- Opening Delimiter -

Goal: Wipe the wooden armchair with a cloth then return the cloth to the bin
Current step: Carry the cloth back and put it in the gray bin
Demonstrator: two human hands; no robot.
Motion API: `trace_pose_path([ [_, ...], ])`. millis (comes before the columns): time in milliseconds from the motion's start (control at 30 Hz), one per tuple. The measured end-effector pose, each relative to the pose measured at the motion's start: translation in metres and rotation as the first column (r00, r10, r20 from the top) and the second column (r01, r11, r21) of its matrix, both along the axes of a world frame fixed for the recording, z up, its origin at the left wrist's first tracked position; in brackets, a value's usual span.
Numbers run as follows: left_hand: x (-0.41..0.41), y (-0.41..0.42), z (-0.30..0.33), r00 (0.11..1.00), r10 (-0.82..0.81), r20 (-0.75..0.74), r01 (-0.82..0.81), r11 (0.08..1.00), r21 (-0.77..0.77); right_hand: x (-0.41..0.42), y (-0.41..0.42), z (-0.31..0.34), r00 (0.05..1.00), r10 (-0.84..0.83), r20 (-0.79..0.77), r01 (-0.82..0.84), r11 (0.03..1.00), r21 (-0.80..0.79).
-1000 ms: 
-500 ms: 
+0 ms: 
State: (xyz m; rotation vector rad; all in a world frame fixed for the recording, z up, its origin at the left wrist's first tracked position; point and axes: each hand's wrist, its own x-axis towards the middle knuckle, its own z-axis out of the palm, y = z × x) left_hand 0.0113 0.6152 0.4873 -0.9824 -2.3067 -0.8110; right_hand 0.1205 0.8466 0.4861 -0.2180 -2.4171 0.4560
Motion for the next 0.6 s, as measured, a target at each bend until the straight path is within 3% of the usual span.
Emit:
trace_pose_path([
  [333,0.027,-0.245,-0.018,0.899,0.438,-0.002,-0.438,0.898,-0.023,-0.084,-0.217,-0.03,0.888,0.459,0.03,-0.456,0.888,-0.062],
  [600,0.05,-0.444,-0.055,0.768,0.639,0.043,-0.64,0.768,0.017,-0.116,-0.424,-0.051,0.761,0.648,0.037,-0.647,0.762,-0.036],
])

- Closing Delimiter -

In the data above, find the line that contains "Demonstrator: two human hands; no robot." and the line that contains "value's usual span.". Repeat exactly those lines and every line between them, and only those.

Demonstrator: two human hands; no robot.
Motion API: `trace_pose_path([ [_, ...], ])`. millis (comes before the columns): time in milliseconds from the motion's start (control at 30 Hz), one per tuple. The measured end-effector pose, each relative to the pose measured at the motion's start: translation in metres and rotation as the first column (r00, r10, r20 from the top) and the second column (r01, r11, r21) of its matrix, both along the axes of a world frame fixed for the recording, z up, its origin at the left wrist's first tracked position; in brackets, a value's usual span.

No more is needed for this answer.